The division of the classification problem into three classes reduces the imbalance between benign and malignant classes; thus, the sensitivity is increased without degrading the specificity. Therefore, the CAD based on weighted BI-RADS classes improves the classification performance of the conventional CAD systems. Additionally, the proposed approach has the advantage of being capable of providing a multiclass outcome related to radiologists' recommendations.
传统的乳腺超声(BUS)计算机辅助诊断(CAD)系统经过训练,可以对病理类别进行分类,即良性和恶性。然而,从临床角度来看,这种分类并不完全符合放射科医生的诊断。通常,肿瘤使用 BI-RADS(乳腺影像报告和数据系统)类别进行评估,并据此发出建议:类别 2(良性)进行年度研究,类别 3(可能良性)进行六个月随访研究,类别 4 和 5(疑似恶性)进行活检。因此,本文提出了一种基于 BI-RADS 类别的 CAD 系统,该系统根据病理信息进行加权。目标是通过减少病理类别中常见的类别不平衡来提高分类性能,并提供与放射科医生建议非常相似的结果。

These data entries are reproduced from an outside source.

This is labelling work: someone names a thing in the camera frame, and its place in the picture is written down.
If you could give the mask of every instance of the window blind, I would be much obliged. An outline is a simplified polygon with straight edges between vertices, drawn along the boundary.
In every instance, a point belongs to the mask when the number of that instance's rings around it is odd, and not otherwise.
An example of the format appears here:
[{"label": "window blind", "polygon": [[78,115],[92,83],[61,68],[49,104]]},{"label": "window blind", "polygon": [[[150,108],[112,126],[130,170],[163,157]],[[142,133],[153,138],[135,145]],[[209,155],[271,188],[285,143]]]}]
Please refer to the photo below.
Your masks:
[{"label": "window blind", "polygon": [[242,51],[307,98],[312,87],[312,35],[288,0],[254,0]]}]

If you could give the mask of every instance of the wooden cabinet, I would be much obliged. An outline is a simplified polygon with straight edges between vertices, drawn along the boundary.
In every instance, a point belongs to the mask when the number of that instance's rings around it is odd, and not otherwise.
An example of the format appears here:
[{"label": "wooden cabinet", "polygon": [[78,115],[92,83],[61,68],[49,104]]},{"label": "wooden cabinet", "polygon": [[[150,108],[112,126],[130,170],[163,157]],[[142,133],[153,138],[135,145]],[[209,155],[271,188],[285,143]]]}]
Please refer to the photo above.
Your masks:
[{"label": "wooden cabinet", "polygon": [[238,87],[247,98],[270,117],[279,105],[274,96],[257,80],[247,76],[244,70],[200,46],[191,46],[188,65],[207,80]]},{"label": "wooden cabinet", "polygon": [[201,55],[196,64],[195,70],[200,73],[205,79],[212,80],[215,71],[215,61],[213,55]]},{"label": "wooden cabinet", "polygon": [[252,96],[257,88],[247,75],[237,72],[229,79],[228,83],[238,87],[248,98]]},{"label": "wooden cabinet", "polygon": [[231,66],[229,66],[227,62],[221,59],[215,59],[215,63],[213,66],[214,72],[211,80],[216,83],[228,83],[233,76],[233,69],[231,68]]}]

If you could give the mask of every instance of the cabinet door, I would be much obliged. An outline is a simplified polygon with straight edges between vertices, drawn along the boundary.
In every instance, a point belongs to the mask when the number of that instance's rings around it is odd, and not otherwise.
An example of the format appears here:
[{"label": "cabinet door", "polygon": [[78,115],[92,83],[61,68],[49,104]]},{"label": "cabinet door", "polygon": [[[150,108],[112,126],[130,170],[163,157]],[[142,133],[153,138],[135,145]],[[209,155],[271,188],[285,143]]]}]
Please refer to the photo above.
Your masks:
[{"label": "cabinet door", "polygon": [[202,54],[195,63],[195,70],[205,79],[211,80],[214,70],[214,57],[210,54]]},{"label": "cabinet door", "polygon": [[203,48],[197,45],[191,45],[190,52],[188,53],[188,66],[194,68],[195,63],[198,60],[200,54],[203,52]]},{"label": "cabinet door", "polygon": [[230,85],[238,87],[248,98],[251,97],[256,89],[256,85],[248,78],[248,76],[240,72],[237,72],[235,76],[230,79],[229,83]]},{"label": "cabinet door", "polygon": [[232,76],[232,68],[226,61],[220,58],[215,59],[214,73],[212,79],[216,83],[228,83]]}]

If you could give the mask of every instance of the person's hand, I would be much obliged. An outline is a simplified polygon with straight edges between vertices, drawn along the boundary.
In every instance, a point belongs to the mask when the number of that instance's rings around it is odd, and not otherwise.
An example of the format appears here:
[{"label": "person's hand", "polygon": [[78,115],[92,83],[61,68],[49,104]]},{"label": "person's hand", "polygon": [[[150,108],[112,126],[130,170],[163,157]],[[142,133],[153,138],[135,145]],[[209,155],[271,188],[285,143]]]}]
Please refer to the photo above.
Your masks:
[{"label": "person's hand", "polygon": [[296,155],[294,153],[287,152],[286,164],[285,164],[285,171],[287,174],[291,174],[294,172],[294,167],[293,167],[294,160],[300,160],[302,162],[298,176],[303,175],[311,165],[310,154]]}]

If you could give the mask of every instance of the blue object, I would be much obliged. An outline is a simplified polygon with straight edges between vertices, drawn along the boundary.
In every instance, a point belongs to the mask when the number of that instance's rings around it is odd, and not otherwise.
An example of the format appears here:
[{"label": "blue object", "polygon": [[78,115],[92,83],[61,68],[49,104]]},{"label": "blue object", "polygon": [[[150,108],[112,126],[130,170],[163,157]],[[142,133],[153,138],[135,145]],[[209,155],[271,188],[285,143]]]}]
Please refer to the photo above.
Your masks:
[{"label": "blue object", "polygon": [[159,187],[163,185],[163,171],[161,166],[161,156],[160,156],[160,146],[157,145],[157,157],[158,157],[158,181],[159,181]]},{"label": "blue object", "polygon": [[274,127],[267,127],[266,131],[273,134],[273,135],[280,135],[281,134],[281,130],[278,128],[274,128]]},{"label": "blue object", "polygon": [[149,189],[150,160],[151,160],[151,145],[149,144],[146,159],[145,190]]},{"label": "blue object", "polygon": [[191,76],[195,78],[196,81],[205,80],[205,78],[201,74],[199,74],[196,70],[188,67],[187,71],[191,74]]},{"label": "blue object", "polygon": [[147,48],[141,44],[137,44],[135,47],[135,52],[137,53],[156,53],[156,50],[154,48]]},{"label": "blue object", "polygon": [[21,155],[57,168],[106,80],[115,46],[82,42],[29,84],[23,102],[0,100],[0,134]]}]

BUS 数据集包含 781 个良性病变和 347 个经活检证实的恶性肿瘤。此外,每个病变都与集合 {2,3,4,5} 中的一个 BI-RADS 类别相关联。因此,数据集分为三个加权类别:良性,良性病变中的 BI-RADS 2;可能良性,良性病变中的 BI-RADS 3 和 4;恶性,恶性病变中的 BI-RADS 4 和 5。此后,训练一个随机森林(RF)分类器,记为 RF,以预测加权 BI-RADS 类别。此外,为了进行比较,还训练了一个 RF 分类器来预测病理类别,记为 RF。
通过 ROC 曲线下面积(AUC)、灵敏度(SEN)和特异性(SPE)来衡量分类器预测病理类别的能力。RF 分类器获得 AUC=0.872,SEN=0.826,SPE=0.919,而 RF 分类器达到 AUC=0.868,SEN=0.808,SPE=0.929。根据单因素方差分析检验,RF 分类器在 AUC 和 SEN 方面均显著优于(p<0.001)RF 分类器。此外,RF 预测加权 BI-RADS 类别的分类性能由马修斯相关系数给出,其值为 0.614。
将分类问题分为三类可以减少良性和恶性类别之间的不平衡,从而提高灵敏度而不降低特异性。因此,基于加权 BI-RADS 类别的 CAD 提高了传统 CAD 系统的分类性能。此外,该方法的优点是能够提供与放射科医生建议相关的多类别结果。